Militant activists protest outside the gate of Manila Boystown Complex in Marikina City on Monday, November 16, 2015, to call on the authorities to "free" urban poor street dwellers from Manila which were housed in one of the building of the complex according to the activists. The street dwellers according to the group were brought in the Boystown Complex to keep them at bay during the APEC summit.  INQUIRER PHOTO / GRIG C. MONTEGRANDE

Militant activists protest outside the gate of Manila Boystown Complex in Marikina City on Monday, November 16, 2015, to call on the authorities to “free” urban poor street dwellers from Manila which were housed in one of the building of the complex according to the activists. The street dwellers according to the group were brought in the Boystown Complex to keep them at bay during the APEC summit.
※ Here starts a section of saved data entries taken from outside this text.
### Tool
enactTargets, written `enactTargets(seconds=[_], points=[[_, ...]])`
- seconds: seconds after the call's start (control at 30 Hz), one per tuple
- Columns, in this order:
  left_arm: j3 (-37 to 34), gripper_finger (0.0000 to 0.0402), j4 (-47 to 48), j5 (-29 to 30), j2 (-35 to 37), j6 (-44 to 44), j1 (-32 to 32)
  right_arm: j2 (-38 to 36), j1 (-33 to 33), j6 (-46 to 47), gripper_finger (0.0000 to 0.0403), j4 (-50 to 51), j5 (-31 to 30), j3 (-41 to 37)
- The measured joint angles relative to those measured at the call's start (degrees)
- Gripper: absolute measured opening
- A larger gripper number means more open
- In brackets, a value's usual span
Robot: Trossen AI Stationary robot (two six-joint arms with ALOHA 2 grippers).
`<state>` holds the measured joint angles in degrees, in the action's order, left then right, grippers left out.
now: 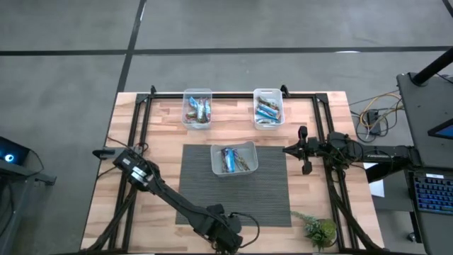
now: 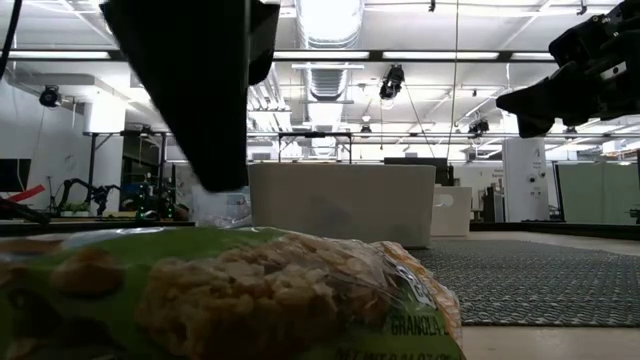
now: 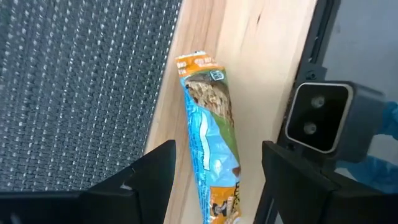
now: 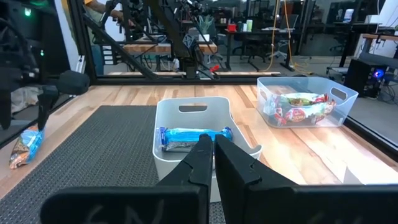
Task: Pick and place Granola Bars by type
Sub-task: Put the yellow granola bar into the white bin
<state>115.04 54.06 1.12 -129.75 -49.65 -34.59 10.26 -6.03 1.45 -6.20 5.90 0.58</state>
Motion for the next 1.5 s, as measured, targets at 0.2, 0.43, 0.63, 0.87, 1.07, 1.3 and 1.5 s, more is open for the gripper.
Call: enactTargets(seconds=[0.2, 0.43, 0.63, 0.87, 1.07, 1.3, 1.5], points=[[0.0, 0.0219, -0.1, 0.1, -1.7, 0.0, -0.3, 0.0, 0.0, 0.0, 0.0009, 0.0, 0.0, 0.0], [0.0, 0.0219, -0.1, 0.1, -3.2, -0.5, -0.6, 0.0, 0.0, 0.0, 0.0009, 0.0, 0.0, 0.0], [0.0, 0.0219, -0.1, 0.0, -4.2, -0.4, -0.6, 0.0, 0.0, 0.0, 0.0009, 0.0, 0.0, 0.0], [0.0, 0.0219, 0.0, 0.0, -5.2, -0.4, -0.6, 0.0, 0.0, 0.0, 0.0009, 0.0, 0.0, 0.0], [0.0, 0.0218, 0.0, 0.0, -5.2, -0.3, -0.6, 0.0, 0.0, 0.0, 0.0009, 0.0, 0.0, 0.0], [0.0, 0.0180, 0.3, 0.0, -5.2, -0.4, -0.6, 0.0, 0.0, 0.0, 0.0009, 0.0, 0.0, 0.0], [-0.1, 0.0125, 0.8, -0.1, -5.2, -0.4, -0.5, 0.0, 0.0, 0.0, 0.0009, 0.0, 0.0, 0.0]])
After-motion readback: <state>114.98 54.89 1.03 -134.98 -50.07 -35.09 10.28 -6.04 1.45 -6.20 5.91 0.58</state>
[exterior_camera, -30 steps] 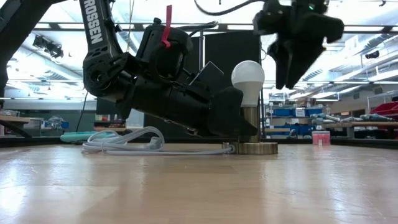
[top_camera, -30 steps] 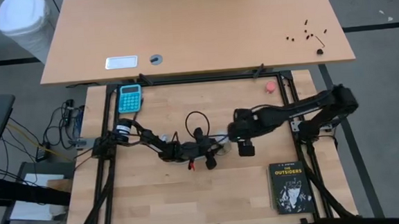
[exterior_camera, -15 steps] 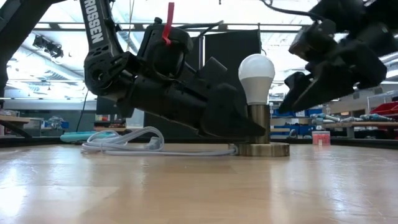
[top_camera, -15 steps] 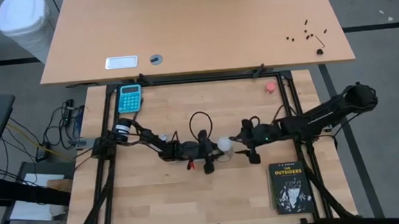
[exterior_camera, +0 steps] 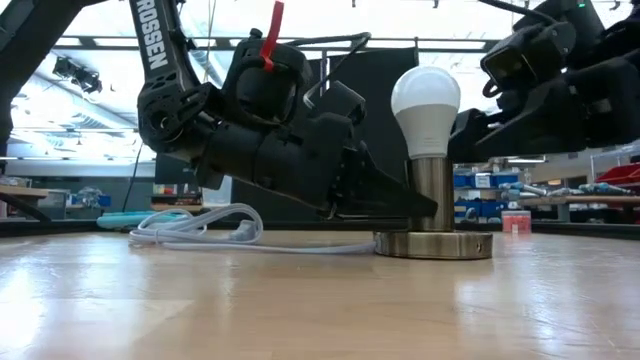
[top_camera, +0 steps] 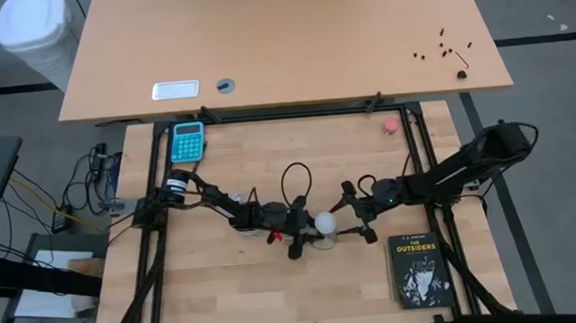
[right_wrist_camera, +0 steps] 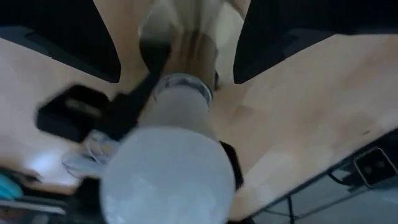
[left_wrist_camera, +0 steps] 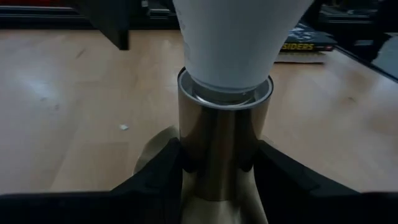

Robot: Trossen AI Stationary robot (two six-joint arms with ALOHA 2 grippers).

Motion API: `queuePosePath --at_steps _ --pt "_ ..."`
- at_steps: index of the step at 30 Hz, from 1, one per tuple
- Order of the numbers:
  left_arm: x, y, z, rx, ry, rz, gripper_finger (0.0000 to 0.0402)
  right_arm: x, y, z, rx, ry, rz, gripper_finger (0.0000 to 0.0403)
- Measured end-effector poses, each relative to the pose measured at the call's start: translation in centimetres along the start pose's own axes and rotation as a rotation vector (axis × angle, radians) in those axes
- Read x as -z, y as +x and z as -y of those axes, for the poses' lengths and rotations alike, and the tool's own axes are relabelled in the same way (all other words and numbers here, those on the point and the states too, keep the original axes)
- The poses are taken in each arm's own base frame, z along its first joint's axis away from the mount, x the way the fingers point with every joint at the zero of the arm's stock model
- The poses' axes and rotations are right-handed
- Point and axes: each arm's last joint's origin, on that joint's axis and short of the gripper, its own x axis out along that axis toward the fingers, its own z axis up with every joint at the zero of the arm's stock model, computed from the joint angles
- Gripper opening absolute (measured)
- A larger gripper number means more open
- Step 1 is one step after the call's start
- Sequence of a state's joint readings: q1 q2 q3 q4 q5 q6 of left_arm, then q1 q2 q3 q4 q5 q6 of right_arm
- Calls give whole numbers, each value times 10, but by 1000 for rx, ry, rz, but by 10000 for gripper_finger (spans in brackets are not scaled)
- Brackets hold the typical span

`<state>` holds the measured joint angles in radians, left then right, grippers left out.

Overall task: Screw lightbulb
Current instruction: Insert the lightbulb into the lamp

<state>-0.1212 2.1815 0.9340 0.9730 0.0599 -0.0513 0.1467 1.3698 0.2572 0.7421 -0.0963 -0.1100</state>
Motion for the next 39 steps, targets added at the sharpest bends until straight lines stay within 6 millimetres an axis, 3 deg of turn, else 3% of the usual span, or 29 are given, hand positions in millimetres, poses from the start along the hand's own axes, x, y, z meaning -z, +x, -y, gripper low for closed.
queuePosePath --at_steps 9,21,29,39 --pt "1 0 -2 77 -1 -13 166 8 17 -2 -78 -63 95 323" --pt "1 0 -1 92 14 -7 166 2 43 6 -161 -121 150 323" --pt "1 -1 -1 94 12 -4 166 -7 45 13 -255 -142 245 321" --pt "1 -1 -1 99 -7 4 166 -4 57 19 -271 -138 227 300"
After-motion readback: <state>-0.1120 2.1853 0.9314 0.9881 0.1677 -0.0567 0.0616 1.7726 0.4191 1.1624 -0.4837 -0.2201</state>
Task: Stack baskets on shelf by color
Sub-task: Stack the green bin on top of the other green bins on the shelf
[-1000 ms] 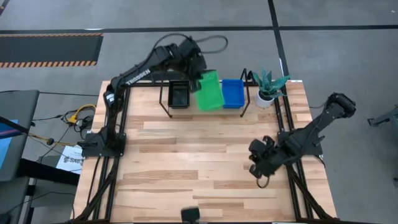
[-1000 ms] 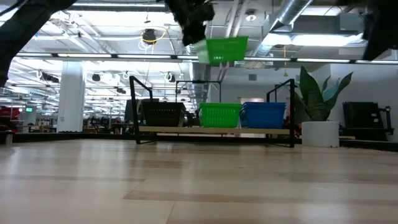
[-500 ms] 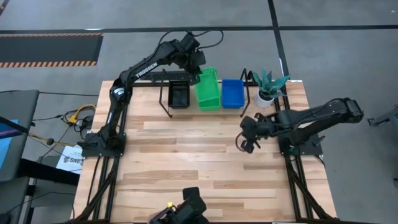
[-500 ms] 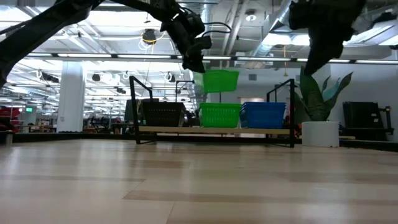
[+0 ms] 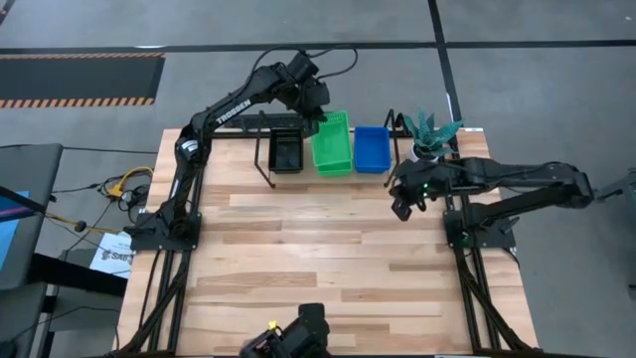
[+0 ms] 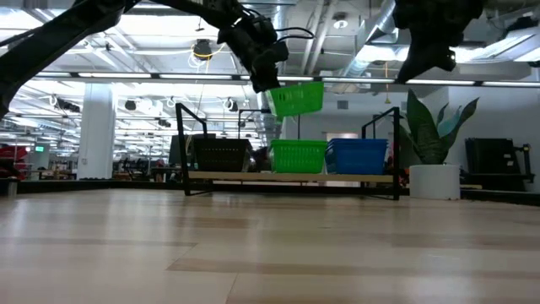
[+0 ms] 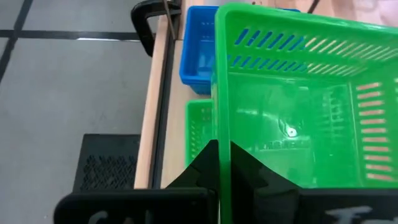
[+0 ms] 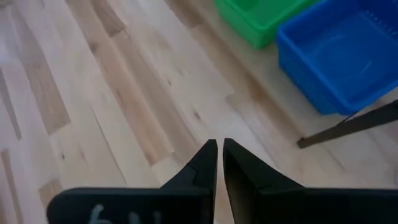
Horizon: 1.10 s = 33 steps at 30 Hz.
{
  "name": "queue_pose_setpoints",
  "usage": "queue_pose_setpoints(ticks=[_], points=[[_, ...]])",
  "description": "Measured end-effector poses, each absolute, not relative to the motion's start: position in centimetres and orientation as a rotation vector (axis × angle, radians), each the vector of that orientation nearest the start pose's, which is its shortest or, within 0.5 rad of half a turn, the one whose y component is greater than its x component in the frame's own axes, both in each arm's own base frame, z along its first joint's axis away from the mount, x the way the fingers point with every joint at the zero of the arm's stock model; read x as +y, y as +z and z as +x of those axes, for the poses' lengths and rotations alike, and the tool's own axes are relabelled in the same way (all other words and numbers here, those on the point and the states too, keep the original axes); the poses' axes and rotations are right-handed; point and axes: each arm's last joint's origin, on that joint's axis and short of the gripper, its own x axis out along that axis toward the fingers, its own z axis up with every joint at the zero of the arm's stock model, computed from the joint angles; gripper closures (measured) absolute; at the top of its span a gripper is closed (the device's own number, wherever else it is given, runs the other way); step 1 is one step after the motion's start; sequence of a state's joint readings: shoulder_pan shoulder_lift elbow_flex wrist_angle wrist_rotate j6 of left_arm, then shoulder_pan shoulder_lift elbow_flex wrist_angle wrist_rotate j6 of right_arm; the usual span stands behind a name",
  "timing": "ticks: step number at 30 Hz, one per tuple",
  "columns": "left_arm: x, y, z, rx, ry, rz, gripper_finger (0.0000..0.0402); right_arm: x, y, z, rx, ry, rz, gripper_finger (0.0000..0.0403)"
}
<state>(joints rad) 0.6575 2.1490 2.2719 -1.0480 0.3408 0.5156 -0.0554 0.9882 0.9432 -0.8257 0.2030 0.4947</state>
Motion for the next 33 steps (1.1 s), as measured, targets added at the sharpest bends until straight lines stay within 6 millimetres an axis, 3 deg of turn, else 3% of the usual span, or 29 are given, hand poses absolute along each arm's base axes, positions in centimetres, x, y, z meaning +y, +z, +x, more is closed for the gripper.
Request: queue_pose_setpoints(ticks=[14,33], points=[[28.5,30.1,38.4,0.934,0.091,0.081,0.0401,-3.2,29.8,18.3,0.802,-0.498,0.413,0.0349],[28.4,29.2,39.0,0.956,0.1,0.109,0.0401,-3.2,29.4,18.5,0.834,-0.486,0.421,0.0349]])
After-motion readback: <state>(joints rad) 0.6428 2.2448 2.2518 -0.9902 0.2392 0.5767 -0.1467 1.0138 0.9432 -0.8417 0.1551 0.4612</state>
INQUIRER PHOTO / GRIG C. MONTEGRANDE

HUNDREDS of homeless people, including more than 140 street urchins, have been rounded up in “clearing operations” to spruce up Metro Manila ahead of the Asia-Pacific Economic Cooperation (Apec) summit this week, Human Rights Watch (HRW) said Monday.

In a stinging rebuke of official denials about the conduct of such operations, the international human rights organization called for a stop to the “mass arrest” of people living off the streets in the capital, and demanded the release of those who had been detained.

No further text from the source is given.